- [Exercise instructions]:
Return all of the data verbatim, dropping any picture.

_ _ _ _

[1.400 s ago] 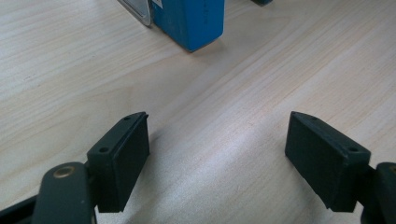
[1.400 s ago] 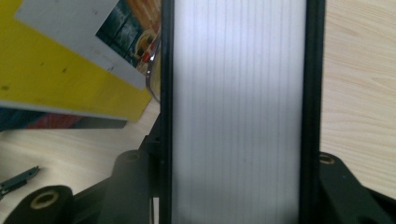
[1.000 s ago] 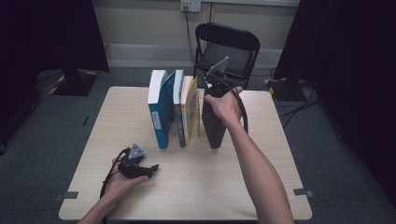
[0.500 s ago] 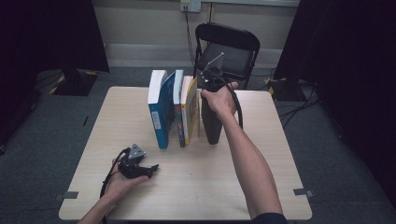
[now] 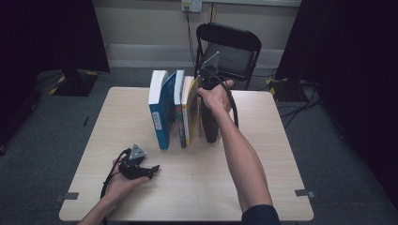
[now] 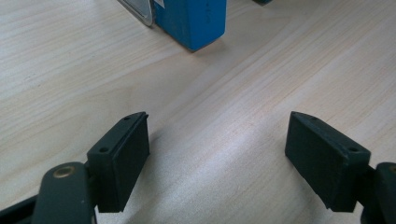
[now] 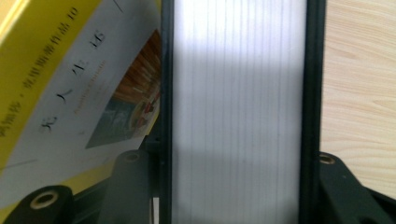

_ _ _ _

- [Task answer]:
[1.400 s ago] 
[1.400 s ago] 
[1.000 s ago] 
[0.500 s ago] 
[now] 
[now] 
[now] 

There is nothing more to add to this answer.